If you want to make sure your ASP.NET AJAX application is secure, you just need to make sure those three assertions remain true. Here are some ways you might break those:
- You could enable POSTing to your web service by adding
<add name="HttpPost"/> to your web.config inside the <webServices><protocols> section. Now cross-domain form submissions will be accepted by your web service, and your security is broken by CSRF. (Note that this is no longer an AJAX call, just a regular form submit.)

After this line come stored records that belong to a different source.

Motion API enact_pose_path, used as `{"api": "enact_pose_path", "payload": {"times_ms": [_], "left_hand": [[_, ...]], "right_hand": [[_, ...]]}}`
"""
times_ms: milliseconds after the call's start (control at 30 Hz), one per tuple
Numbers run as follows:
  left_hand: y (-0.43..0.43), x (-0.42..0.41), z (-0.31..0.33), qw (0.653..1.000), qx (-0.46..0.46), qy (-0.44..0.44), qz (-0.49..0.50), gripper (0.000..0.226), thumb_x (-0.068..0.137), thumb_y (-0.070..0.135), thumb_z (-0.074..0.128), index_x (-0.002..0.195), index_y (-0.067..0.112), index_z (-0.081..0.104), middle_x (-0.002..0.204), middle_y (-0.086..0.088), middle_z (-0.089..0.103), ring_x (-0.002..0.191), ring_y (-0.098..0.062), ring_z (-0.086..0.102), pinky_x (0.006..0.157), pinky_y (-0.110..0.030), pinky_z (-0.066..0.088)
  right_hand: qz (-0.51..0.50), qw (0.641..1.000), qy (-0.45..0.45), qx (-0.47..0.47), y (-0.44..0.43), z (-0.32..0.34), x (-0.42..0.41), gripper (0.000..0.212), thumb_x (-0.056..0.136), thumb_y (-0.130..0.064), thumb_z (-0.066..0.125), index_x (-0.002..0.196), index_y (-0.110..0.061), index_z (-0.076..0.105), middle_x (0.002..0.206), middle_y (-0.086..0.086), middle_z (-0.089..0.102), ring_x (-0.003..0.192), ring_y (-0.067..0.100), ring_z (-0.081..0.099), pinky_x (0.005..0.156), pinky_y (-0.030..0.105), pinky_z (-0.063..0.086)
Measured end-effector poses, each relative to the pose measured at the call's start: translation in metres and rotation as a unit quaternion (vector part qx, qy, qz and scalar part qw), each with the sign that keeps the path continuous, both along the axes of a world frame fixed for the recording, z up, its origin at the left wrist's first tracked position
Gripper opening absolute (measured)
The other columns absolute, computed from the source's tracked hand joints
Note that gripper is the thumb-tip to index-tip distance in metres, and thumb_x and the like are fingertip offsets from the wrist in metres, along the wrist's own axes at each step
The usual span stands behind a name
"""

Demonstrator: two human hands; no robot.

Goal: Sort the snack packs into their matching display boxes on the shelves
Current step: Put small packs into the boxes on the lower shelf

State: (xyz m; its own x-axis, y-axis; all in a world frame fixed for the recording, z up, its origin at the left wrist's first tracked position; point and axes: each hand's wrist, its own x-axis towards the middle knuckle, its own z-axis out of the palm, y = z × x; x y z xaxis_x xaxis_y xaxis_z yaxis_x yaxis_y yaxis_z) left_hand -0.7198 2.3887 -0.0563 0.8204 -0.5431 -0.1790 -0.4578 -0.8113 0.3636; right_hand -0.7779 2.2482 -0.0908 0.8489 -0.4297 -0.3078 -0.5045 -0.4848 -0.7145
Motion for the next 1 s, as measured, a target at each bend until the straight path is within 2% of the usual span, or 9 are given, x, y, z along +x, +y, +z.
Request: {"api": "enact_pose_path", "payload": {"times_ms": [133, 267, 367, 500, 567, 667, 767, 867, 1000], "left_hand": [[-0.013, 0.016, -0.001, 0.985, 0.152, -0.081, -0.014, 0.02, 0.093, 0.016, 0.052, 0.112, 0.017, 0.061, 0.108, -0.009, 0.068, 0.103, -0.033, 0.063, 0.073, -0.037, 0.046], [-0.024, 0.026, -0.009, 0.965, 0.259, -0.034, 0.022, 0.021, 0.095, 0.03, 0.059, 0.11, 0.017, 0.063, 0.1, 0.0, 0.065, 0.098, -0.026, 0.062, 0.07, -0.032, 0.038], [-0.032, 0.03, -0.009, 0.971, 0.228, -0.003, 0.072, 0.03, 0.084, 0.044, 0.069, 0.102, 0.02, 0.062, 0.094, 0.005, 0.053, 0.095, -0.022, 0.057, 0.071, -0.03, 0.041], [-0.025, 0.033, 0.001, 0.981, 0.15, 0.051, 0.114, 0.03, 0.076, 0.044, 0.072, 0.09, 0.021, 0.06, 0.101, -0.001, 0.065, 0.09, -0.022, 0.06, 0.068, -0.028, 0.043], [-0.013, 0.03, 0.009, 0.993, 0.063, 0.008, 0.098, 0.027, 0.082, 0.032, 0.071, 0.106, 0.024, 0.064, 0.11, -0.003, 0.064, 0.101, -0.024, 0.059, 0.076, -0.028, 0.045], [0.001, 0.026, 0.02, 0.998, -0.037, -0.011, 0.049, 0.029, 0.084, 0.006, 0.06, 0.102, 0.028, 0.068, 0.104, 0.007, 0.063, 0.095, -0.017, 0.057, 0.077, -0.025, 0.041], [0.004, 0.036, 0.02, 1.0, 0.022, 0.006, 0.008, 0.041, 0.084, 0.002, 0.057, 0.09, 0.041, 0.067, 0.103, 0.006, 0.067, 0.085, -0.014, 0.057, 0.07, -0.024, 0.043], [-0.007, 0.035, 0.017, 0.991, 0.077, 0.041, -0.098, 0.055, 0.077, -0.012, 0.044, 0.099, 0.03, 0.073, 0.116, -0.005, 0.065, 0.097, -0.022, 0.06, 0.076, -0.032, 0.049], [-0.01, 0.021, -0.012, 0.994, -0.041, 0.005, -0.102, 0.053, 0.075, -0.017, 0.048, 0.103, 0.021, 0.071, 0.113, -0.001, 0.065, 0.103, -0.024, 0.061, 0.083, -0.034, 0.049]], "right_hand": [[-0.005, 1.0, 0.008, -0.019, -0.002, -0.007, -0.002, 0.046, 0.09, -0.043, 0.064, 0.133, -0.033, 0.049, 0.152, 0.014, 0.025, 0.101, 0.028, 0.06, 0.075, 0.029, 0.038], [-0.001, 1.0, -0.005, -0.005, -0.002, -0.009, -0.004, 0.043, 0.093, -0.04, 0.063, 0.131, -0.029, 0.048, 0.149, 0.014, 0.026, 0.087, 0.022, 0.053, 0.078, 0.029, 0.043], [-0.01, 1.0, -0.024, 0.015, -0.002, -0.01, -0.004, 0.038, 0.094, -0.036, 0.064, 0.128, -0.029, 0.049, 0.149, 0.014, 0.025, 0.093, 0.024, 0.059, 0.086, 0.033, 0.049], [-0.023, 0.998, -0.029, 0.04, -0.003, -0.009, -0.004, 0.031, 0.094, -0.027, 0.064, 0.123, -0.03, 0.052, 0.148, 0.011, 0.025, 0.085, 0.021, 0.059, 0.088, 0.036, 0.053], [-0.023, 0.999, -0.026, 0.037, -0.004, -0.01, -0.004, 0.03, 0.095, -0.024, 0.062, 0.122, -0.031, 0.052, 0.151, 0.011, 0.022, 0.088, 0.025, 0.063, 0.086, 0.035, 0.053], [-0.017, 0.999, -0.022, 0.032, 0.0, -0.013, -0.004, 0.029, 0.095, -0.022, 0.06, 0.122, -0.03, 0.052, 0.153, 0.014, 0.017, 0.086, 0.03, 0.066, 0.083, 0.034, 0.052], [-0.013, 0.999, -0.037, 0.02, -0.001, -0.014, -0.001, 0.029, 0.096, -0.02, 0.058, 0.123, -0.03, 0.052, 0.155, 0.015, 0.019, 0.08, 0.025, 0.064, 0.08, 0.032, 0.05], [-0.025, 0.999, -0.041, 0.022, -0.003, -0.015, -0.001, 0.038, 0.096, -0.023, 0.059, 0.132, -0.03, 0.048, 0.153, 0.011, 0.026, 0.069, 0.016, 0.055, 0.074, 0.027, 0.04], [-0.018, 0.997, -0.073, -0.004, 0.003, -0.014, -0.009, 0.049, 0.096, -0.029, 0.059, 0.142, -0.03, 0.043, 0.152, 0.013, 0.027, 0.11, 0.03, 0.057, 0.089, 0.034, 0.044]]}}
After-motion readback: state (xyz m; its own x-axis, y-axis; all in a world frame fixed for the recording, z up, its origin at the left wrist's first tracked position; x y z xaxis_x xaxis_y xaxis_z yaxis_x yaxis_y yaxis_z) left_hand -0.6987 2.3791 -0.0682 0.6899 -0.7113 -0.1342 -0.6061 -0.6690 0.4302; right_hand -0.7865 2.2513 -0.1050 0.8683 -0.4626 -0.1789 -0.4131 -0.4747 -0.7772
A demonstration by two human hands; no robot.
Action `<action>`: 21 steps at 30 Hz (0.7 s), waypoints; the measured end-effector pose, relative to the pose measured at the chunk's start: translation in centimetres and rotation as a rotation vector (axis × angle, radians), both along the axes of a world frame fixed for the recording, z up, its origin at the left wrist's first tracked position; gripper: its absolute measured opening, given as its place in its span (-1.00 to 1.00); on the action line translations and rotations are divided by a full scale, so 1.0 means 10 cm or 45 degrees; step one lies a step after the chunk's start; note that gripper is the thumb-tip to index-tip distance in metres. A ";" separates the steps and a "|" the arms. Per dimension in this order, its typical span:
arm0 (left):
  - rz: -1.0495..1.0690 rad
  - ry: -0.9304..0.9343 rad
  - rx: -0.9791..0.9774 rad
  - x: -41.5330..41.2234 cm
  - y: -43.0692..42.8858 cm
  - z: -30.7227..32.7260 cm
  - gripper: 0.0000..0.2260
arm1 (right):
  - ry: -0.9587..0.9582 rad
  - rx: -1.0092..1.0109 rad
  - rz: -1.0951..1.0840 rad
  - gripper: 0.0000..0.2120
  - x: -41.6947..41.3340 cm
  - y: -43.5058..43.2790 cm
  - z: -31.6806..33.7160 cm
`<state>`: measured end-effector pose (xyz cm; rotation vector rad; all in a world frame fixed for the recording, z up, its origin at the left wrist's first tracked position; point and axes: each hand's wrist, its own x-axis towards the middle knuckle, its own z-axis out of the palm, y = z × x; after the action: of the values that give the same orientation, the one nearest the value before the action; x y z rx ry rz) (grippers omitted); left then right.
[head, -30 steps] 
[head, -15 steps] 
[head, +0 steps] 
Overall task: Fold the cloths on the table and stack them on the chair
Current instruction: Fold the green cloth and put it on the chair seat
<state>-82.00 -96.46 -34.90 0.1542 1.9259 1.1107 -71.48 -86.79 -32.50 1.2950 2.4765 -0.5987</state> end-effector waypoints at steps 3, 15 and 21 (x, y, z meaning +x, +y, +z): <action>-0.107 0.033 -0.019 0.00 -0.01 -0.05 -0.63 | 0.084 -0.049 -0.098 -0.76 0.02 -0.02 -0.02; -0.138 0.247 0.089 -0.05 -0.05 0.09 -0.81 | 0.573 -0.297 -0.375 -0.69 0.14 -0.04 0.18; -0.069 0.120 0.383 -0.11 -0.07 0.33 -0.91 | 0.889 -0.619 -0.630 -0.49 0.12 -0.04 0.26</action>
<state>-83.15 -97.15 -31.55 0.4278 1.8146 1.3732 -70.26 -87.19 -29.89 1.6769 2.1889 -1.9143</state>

- Even worse, you could enable GET via
<add name="HttpGet"/>, which means something as simple as a script tag on the page or a malicious link with the right href could take action on behalf of the user. Remember that GET requests should always be idempotent (never take action), but also remember that they should never reveal sensitive data. (Google learned this the hard way recently.)
- You could allow third-party code to run on your domain. This means an attacker no longer needs to forge a request... the request is actually coming from your domain. This is simply cross-site scripting (XSS), and there's a lot of info out there already about the many dangers. ASP.NET AJAX helps a little by doing some verification by default that data submitted via a form doesn't include code. When in doubt, whitelist instead of blacklist. (Only allow plaintext, for example, if you're running a forum or wiki.) Samy, the MySpace worm exploited a subtle XSS bug that slipped through blacklist-style validation.
Client-side (so-called) "validation"
UPDATE: Cool, they actually did a good job of explaining this point in the first webcast in the series.
One mistake I hear about frequently is doing validation on the client instead of the server. Remember this always: validation happens on the server. Whatever you're doing on the client (perhaps using the cool MaskedEdit control from the AJAX Control Toolkit), from a security perspective, you have to assume it's not happening at all. A malicious user can bypass that "validation" in a number of really easy ways. Consider it simply helpful UI for the user (and then it's a best practice). Just don't confuse it with security.
Leaking secrets
UPDATE: I didn't watch the first webcast before posting this, but it sounds like this topic (including this specific exploit) was covered in that one.
A different but sometimes related mistake is leaking secrets to the client. Since many new AJAX developers are used to having all their code securely running on the server, they're not used to thinking about which data and logic it's okay to push down to the client. For example, there was an exploit found recently in the MacWorld Expo registration code, where MD5 password hashes were being included on the page. They were still validating on the server, but those hashes were enough to allow an attacker to perform a dictionary attack. This isn't a new security issue, but it's something that pure server-side developers could basically ignore. (The same logic all on the server would have been okay, since the MD5 hashes would remain secret on the server.)
Hope
I think Joe, Billy, and Caleb all know more about this. I heard about the MacWorld Expo bug from SPI Dynamics, in fact, and Billy was quoted in an article about the exploit. Maybe in future webcasts, they'll talk in more depth about the technology of ASP.NET AJAX and how to evaluate your own applications from a security perspective.
Also, Joe mentioned towards the end of the webcast that he has planned a number of videos covering ASP.NET AJAX best practices, including some security tips. Viewing security from that perspective -- as something you build deeply into your application based on patterns and solid design -- is the right approach. I hope to see some high quality suggestions from Joe as part of those videos.